Help, are these guys alive? Turned out they were just resting after the hard work of busting out of their shells. We saw a few feeble pecking motions from within still-unhatched eggs, but no actual hatching this time.


The giant heart was always a favorite on school field trips, but now I'm not quite sure why. It's just a giant heart that you can walk through, with a sonorous beating sound piped in. Perhaps the mere fact of its giantness was enough cause for delight.


And then there is the joy of the small: a model Chicago, with trains running through it.


Seattle was there, too.


Also my much beloved Fairy Castle, the dollhouse to end all dollhouses.
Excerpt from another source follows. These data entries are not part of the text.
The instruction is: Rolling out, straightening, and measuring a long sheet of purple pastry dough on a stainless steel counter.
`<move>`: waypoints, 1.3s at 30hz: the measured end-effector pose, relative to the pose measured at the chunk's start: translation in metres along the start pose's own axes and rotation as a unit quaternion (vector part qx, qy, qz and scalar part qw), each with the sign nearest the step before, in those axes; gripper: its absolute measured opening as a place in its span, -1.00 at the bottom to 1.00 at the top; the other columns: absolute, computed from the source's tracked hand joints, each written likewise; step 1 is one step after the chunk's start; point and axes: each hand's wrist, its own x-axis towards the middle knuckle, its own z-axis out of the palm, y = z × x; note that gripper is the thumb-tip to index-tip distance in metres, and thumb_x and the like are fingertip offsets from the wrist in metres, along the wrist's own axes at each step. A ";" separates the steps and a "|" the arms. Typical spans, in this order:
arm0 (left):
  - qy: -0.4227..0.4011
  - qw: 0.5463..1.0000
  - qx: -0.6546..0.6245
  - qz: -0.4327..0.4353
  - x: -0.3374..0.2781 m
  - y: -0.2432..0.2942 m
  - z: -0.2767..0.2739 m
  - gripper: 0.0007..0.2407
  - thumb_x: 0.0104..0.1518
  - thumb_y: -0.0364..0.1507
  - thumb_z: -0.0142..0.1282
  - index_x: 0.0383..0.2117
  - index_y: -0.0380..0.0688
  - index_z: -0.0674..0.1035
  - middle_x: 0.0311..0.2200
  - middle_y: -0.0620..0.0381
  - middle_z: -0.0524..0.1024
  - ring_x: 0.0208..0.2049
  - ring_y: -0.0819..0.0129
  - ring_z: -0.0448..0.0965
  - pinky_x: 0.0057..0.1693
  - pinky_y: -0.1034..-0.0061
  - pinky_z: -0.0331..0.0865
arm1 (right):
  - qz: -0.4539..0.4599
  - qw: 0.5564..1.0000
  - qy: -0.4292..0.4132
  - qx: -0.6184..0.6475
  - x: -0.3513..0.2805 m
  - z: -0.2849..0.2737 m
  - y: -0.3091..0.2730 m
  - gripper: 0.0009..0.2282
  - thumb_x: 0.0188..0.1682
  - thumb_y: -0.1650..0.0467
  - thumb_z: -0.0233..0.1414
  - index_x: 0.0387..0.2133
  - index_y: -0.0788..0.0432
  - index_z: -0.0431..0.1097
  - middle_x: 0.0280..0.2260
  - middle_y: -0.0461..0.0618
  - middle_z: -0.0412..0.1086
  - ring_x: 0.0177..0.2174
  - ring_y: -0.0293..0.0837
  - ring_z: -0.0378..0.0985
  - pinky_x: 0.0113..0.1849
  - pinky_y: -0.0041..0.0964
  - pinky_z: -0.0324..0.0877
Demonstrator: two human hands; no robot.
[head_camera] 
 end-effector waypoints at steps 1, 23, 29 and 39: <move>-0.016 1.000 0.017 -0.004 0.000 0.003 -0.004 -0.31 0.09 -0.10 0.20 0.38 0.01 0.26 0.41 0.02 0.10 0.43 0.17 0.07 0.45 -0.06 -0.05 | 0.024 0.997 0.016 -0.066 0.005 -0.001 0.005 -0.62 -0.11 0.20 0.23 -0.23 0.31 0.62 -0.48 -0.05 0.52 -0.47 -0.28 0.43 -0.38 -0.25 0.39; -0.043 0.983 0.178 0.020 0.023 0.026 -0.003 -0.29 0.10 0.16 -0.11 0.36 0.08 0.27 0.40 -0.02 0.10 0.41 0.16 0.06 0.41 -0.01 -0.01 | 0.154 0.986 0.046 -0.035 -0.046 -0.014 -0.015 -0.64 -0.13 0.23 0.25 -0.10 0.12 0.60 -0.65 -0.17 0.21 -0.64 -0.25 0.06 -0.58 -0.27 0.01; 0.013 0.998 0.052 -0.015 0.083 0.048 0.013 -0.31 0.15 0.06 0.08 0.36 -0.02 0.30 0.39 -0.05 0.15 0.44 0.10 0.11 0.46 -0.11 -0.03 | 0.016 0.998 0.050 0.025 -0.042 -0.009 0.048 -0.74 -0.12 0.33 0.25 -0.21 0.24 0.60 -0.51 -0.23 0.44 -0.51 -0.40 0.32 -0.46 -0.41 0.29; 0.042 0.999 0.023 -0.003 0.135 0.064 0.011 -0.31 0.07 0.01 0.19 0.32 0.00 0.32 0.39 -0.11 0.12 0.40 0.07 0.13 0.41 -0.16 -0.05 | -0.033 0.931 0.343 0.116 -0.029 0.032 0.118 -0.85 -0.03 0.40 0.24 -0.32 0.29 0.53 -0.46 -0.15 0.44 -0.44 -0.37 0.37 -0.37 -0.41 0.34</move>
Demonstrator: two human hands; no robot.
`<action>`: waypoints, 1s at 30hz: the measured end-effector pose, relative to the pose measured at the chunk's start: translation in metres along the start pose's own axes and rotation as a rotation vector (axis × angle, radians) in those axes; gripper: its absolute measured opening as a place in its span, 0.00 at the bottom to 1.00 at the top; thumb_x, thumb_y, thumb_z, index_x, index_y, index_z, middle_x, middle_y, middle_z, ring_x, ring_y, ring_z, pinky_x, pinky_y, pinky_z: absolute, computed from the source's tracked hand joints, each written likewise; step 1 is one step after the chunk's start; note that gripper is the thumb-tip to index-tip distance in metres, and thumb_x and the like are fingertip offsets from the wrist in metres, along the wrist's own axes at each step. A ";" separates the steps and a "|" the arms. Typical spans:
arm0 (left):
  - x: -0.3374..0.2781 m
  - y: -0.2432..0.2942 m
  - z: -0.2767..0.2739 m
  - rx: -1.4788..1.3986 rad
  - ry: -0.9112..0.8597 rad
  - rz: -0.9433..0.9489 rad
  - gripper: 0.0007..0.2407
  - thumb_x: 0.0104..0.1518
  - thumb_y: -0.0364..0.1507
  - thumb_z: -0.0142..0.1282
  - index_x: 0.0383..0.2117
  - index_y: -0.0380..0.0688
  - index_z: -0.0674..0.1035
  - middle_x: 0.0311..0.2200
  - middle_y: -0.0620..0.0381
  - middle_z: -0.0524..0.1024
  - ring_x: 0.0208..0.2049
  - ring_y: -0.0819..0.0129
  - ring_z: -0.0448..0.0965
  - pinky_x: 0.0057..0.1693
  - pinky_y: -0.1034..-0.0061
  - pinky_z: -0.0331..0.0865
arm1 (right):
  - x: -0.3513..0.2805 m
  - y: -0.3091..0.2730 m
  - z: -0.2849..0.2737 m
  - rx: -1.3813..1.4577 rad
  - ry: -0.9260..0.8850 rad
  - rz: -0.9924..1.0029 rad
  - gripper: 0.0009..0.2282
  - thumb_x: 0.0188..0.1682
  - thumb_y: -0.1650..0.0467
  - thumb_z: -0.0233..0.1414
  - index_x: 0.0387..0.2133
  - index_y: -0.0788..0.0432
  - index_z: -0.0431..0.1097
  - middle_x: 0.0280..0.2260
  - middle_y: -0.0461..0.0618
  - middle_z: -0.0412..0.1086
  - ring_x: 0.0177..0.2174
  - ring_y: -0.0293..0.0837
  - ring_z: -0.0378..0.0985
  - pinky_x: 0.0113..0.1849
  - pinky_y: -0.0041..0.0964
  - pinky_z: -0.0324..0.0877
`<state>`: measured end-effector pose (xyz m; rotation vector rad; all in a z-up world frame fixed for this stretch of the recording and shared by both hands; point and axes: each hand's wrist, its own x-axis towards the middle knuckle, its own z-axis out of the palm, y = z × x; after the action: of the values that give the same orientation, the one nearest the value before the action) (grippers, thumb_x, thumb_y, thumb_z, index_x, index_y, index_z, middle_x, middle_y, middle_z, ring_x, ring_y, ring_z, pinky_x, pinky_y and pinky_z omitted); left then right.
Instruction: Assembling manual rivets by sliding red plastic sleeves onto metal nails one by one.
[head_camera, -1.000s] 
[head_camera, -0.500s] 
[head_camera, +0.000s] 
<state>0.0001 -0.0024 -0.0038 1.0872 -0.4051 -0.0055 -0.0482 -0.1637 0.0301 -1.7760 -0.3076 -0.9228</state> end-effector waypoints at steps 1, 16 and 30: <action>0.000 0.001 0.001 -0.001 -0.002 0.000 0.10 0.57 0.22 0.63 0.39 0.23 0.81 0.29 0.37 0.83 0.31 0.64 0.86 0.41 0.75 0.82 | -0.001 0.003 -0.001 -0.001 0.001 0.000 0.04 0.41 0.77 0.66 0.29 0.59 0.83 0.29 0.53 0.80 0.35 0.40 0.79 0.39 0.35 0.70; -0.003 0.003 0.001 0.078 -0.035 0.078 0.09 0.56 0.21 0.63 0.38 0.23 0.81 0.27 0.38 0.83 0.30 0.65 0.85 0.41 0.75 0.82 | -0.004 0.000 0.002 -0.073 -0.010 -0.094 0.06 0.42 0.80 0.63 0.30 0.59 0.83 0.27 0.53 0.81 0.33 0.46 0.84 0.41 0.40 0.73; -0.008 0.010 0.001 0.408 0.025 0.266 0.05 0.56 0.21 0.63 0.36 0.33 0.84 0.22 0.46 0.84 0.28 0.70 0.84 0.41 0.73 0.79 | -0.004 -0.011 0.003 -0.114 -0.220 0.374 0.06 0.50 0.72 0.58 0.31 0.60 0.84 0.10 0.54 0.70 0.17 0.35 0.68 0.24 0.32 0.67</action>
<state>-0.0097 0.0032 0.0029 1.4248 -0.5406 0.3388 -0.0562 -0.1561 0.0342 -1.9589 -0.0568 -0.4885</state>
As we were walking up to the museum doors, a little girl gazed up at me the way kids sometimes do, and in my own excitement I cornily asked her, "Are you going to see the dollhouse?" And she looked back at me like, "I have no idea what you're talking about, and please get away from me, crazy lady." Anyway, here's a dusky shot of the jewel-encrusted Princess's Bedroom. I hope the little girl did get to see it, though perhaps she's more interested in coal mines.


Yesterday's Main Street offers a convincing stroll through Old Chicago, also quite dusky ...


... and not a little spooky in its way.


And then there are the exhibits that aren't trying to be old, but have clearly reached their sell-by date, like this presentation having something to do with breakfast.


But that's part of what I love about this place. The building itself is a relic from the 1893 World Columbian Exposition, and so much inside it is a time capsule from a decade that I never would have dreamed would someday seem as long-ago and quaint as the era immortalized by the old-time Main Street facades.

Museum of Science and Industry, please don't ever change.